What Causes Inflation?

What Causes Inflation?

I remember hearing about inflation as a kid and I remember asking “Why are my savings worth less each year?” What I was really asking was “What causes inflation?”

I might have gotten an answer about rising prices or more dollars in circulation but I didn’t understand. When I got older I did my own research and now understand the mechanics and causes of inflation.

Today I Explain What Causes Inflation

But before I do I want to make sure we’re on the same page regarding what Inflation is.

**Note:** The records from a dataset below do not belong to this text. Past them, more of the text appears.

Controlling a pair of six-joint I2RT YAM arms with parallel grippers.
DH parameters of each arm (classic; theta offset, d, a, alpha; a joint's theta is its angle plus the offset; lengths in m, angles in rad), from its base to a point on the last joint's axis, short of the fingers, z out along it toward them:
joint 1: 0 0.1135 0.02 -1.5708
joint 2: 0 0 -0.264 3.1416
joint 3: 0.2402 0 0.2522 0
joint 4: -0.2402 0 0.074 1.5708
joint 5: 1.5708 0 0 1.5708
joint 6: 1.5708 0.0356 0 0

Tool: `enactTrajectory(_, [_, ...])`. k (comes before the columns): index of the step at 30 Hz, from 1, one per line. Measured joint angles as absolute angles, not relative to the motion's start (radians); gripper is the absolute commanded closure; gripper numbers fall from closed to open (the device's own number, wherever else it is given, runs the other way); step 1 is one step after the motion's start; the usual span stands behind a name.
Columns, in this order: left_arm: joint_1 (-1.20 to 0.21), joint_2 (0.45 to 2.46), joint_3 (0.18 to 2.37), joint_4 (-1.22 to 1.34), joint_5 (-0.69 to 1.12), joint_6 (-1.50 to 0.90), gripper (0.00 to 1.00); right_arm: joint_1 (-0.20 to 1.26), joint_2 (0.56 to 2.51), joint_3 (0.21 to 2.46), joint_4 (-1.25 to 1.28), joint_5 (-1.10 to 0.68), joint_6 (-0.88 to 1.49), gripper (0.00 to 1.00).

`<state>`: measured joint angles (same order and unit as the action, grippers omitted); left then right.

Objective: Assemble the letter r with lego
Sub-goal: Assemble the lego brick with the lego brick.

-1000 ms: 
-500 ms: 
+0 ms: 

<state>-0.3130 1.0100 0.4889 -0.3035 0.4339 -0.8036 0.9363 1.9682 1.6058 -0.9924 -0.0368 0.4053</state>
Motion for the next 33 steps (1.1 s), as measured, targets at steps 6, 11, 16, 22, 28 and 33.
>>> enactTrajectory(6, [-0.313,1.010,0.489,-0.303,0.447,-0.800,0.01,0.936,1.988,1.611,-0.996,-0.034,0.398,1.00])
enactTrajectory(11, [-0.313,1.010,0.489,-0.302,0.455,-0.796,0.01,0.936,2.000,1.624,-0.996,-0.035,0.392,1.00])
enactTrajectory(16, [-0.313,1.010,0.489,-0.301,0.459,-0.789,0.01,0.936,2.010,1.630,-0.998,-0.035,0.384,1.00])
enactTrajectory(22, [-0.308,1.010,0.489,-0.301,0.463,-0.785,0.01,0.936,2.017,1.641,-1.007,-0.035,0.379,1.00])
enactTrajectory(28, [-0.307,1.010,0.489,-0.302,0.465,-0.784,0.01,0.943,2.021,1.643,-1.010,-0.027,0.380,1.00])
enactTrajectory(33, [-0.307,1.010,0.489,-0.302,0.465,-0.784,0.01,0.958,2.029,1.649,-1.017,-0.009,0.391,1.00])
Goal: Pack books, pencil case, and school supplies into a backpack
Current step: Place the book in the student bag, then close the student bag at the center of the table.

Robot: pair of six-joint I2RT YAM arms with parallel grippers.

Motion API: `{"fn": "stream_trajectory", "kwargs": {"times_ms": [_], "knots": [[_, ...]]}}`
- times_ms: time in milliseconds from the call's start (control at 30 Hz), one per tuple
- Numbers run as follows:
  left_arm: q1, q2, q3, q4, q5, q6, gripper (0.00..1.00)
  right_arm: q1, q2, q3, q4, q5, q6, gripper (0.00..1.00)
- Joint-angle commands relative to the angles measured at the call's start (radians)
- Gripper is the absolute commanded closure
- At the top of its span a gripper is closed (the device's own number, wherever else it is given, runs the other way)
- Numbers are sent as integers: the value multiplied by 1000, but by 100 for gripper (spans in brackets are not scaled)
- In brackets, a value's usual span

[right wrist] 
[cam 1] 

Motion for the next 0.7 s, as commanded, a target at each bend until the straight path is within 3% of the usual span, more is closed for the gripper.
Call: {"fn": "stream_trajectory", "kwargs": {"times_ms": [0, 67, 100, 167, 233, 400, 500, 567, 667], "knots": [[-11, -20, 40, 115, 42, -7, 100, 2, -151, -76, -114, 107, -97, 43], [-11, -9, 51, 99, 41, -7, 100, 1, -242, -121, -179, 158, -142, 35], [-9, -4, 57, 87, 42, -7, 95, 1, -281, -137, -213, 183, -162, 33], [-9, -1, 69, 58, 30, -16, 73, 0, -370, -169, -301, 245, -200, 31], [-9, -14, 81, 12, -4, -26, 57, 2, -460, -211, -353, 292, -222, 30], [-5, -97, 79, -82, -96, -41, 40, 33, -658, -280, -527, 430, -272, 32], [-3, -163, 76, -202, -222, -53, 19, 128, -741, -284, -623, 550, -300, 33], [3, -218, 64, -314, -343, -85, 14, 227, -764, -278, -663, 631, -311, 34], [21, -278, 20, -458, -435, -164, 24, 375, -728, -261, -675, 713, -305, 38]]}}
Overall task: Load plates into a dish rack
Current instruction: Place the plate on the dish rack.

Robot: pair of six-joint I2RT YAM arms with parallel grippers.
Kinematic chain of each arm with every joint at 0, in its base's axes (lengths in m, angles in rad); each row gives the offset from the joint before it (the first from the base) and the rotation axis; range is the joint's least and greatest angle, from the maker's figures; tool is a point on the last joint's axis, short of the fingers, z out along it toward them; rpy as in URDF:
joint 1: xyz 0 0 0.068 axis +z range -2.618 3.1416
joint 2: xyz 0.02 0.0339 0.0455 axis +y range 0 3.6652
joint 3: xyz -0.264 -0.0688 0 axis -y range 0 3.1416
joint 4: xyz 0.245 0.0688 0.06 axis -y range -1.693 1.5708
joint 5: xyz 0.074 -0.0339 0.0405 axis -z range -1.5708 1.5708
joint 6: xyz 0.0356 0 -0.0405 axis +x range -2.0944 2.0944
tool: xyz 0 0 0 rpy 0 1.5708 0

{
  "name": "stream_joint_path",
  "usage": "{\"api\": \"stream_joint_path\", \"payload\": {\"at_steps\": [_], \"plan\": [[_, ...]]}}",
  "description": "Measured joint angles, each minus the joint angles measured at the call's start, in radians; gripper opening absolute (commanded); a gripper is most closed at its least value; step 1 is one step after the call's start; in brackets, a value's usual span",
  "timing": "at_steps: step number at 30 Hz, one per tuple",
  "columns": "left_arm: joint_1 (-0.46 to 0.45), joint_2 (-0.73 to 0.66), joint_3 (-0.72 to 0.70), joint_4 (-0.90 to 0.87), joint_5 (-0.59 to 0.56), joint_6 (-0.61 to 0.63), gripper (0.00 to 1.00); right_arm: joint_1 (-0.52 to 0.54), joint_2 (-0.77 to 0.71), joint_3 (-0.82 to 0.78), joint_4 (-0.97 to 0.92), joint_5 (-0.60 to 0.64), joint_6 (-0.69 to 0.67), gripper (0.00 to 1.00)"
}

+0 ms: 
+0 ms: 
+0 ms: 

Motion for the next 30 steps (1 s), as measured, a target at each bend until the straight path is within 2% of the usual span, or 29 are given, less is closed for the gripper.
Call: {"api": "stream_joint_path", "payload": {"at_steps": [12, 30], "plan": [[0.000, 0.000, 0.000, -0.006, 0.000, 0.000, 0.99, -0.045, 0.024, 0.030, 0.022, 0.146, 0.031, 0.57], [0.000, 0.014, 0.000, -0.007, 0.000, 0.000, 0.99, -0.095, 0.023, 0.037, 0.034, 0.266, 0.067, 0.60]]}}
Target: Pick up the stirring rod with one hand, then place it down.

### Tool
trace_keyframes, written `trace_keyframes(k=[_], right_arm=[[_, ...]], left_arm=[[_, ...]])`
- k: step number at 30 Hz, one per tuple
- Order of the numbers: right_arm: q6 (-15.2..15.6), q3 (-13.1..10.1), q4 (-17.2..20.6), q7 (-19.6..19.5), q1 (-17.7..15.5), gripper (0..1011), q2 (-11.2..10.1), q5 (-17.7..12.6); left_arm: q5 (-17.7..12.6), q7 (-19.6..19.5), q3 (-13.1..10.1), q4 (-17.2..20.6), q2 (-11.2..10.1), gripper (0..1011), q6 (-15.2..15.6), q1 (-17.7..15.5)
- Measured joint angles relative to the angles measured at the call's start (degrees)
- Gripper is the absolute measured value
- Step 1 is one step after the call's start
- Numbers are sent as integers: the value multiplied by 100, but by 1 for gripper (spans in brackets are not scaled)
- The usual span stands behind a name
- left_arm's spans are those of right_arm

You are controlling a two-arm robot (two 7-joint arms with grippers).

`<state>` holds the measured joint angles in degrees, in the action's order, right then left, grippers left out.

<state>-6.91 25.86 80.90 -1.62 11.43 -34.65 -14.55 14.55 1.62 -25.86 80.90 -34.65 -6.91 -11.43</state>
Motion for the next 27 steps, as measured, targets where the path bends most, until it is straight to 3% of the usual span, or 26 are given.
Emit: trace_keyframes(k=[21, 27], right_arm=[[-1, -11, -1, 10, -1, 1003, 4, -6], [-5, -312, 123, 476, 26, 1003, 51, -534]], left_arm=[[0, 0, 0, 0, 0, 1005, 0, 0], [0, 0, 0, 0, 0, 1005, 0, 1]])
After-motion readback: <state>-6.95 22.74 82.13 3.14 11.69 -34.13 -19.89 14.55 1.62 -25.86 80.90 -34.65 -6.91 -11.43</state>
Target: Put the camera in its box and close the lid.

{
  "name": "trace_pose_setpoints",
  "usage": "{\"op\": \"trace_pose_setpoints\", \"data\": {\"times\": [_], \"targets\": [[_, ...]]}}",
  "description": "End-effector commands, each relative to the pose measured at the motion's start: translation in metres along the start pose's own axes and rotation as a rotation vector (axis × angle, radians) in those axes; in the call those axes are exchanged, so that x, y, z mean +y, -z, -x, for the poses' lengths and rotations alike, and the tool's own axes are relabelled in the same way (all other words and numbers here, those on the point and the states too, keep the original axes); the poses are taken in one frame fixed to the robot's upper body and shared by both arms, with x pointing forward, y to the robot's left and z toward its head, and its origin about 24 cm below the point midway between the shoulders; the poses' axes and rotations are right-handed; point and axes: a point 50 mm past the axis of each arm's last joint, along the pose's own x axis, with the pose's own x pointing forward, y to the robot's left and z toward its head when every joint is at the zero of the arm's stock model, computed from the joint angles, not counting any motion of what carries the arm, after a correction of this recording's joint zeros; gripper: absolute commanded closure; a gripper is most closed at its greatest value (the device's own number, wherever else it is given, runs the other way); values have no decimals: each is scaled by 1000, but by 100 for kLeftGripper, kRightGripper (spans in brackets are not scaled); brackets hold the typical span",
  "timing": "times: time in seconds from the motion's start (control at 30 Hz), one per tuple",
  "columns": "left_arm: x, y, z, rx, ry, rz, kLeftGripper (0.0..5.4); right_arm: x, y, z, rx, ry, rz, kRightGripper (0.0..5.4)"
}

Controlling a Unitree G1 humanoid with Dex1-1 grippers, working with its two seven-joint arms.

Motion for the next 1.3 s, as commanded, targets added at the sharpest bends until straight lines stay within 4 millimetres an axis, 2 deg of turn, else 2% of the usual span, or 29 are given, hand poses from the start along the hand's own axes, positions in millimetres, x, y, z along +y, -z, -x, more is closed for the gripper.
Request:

Inflation and Price Inflation are often used interchangeably, but it makes more sense to separate them out because one is the cause and the other is the effect.

Let’s define some terms:

Inflation: An increase in the money supply. An increase in the money supply is a fancy way of saying there are more dollars in existence than before.

Price Inflation: Rising prices as result of an increase in the money supply.

Inflating the money supply causes rising prices

An Example of the Effects of Inflation

Causes of InflationImagine everyone woke up one morning to find their bank account balances had doubled. The money supply had been inflated by a factor of 2!

Some people would choose to buy goods and services with their new-found “wealth”. But there aren’t more goods and services in the economy. Thus, consumers will bid up prices.

Basic laws of economics tell us that when demand increases and supply does not, prices rise.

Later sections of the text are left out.